_What the task asks_
Exactly as they appear, copy the lines from the start of the entries below to the line containing "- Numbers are", both ends included.

=== Provided data ===

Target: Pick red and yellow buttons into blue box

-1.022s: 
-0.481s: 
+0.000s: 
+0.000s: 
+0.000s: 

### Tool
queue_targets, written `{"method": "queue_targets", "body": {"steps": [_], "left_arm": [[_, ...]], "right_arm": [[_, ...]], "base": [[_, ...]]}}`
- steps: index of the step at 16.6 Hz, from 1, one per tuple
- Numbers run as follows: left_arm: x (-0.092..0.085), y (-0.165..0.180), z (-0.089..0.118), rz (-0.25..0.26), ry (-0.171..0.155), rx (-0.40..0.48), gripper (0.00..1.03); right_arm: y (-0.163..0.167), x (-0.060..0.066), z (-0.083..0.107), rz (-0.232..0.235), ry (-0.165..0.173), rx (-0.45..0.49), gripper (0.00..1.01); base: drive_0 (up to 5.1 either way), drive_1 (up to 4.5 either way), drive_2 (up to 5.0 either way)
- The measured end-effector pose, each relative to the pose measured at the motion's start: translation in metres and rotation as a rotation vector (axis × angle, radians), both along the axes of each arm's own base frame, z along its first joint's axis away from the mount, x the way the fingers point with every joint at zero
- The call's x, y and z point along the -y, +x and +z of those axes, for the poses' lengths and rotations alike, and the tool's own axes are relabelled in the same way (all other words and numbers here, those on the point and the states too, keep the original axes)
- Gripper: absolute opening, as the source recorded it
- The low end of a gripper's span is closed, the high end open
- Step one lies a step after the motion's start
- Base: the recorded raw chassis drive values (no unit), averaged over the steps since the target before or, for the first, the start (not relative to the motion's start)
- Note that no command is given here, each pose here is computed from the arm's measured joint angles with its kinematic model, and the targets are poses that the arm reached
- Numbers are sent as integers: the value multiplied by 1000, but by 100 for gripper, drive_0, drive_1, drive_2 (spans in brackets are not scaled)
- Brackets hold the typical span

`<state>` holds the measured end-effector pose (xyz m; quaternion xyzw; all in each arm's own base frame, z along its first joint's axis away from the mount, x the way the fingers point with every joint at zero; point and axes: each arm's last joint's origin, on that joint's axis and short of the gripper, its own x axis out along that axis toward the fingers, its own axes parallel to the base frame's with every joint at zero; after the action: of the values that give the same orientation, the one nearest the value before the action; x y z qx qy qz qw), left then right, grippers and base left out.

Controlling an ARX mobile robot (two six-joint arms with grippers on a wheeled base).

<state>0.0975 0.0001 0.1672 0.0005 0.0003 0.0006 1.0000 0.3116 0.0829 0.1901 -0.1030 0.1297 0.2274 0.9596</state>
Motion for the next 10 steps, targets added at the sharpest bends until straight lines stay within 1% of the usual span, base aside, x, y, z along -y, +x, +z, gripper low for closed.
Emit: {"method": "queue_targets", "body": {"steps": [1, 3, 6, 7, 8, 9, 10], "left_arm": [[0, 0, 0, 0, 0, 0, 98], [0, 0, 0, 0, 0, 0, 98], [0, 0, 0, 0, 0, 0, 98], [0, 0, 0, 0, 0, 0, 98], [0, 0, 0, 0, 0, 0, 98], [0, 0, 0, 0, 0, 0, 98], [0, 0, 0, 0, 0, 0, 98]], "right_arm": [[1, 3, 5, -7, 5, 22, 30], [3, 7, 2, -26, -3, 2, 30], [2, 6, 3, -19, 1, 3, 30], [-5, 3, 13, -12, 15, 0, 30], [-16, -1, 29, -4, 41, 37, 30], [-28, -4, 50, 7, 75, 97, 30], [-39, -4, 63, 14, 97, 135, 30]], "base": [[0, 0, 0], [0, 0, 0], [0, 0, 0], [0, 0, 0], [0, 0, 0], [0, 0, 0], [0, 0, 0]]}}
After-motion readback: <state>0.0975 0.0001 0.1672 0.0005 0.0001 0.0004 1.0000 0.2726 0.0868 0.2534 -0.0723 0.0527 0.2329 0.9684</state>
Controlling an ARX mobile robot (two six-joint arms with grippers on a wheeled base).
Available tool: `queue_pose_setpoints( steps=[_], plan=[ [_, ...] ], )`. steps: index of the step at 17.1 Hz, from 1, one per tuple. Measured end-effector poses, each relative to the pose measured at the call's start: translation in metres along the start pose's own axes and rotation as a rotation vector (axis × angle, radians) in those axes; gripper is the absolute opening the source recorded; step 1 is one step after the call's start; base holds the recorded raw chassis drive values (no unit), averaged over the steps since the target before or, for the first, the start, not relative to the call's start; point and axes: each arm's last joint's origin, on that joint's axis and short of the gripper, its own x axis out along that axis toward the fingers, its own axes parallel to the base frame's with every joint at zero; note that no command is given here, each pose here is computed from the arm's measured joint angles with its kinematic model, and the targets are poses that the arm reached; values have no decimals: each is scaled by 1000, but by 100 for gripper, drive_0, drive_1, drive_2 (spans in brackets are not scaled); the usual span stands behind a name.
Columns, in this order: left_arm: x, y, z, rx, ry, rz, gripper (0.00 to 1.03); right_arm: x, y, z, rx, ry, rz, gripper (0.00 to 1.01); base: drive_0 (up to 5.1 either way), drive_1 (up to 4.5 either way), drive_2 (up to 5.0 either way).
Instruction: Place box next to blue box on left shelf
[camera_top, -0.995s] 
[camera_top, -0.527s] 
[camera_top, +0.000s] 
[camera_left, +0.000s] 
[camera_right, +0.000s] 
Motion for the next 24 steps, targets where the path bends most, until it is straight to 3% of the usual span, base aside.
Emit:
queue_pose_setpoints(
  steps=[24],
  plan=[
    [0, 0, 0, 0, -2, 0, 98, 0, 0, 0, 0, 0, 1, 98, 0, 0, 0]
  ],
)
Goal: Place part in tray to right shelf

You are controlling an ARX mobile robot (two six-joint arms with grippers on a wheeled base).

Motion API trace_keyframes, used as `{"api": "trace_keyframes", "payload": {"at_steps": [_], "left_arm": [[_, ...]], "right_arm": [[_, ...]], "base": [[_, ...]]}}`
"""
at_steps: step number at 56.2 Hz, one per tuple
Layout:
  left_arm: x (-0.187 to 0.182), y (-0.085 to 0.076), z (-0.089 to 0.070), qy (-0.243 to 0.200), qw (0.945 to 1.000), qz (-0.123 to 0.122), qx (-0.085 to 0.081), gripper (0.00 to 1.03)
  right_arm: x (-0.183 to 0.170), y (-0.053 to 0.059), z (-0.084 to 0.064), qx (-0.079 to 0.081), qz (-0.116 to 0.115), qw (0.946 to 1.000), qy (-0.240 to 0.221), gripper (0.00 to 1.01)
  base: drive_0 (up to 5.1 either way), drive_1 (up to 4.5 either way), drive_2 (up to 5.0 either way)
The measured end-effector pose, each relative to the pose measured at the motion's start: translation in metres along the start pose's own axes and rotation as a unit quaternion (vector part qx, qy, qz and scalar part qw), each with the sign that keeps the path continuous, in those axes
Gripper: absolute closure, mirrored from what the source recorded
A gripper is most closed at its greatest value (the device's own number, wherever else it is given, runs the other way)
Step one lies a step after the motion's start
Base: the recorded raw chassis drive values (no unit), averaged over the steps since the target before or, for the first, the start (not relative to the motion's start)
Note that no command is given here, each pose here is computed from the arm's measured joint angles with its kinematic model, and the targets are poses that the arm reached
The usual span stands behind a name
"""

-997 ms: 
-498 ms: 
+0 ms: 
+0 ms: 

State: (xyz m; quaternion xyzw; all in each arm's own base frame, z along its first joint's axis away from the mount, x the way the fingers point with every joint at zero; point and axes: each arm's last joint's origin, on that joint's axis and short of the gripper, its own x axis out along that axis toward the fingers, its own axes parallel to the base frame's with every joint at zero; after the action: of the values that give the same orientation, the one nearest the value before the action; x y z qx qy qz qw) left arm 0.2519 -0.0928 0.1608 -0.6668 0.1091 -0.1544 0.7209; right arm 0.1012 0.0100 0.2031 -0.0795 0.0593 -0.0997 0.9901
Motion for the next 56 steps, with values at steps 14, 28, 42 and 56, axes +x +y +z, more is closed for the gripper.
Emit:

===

_Exercise output_
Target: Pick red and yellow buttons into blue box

-1.022s: 
-0.481s: 
+0.000s: 
+0.000s: 
+0.000s: 

### Tool
queue_targets, written `{"method": "queue_targets", "body": {"steps": [_], "left_arm": [[_, ...]], "right_arm": [[_, ...]], "base": [[_, ...]]}}`
- steps: index of the step at 16.6 Hz, from 1, one per tuple
- Numbers run as follows: left_arm: x (-0.092..0.085), y (-0.165..0.180), z (-0.089..0.118), rz (-0.25..0.26), ry (-0.171..0.155), rx (-0.40..0.48), gripper (0.00..1.03); right_arm: y (-0.163..0.167), x (-0.060..0.066), z (-0.083..0.107), rz (-0.232..0.235), ry (-0.165..0.173), rx (-0.45..0.49), gripper (0.00..1.01); base: drive_0 (up to 5.1 either way), drive_1 (up to 4.5 either way), drive_2 (up to 5.0 either way)
- The measured end-effector pose, each relative to the pose measured at the motion's start: translation in metres and rotation as a rotation vector (axis × angle, radians), both along the axes of each arm's own base frame, z along its first joint's axis away from the mount, x the way the fingers point with every joint at zero
- The call's x, y and z point along the -y, +x and +z of those axes, for the poses' lengths and rotations alike, and the tool's own axes are relabelled in the same way (all other words and numbers here, those on the point and the states too, keep the original axes)
- Gripper: absolute opening, as the source recorded it
- The low end of a gripper's span is closed, the high end open
- Step one lies a step after the motion's start
- Base: the recorded raw chassis drive values (no unit), averaged over the steps since the target before or, for the first, the start (not relative to the motion's start)
- Note that no command is given here, each pose here is computed from the arm's measured joint angles with its kinematic model, and the targets are poses that the arm reached
- Numbers are sent as integers: the value multiplied by 1000, but by 100 for gripper, drive_0, drive_1, drive_2 (spans in brackets are not scaled)

Nothing more belongs to this exercise.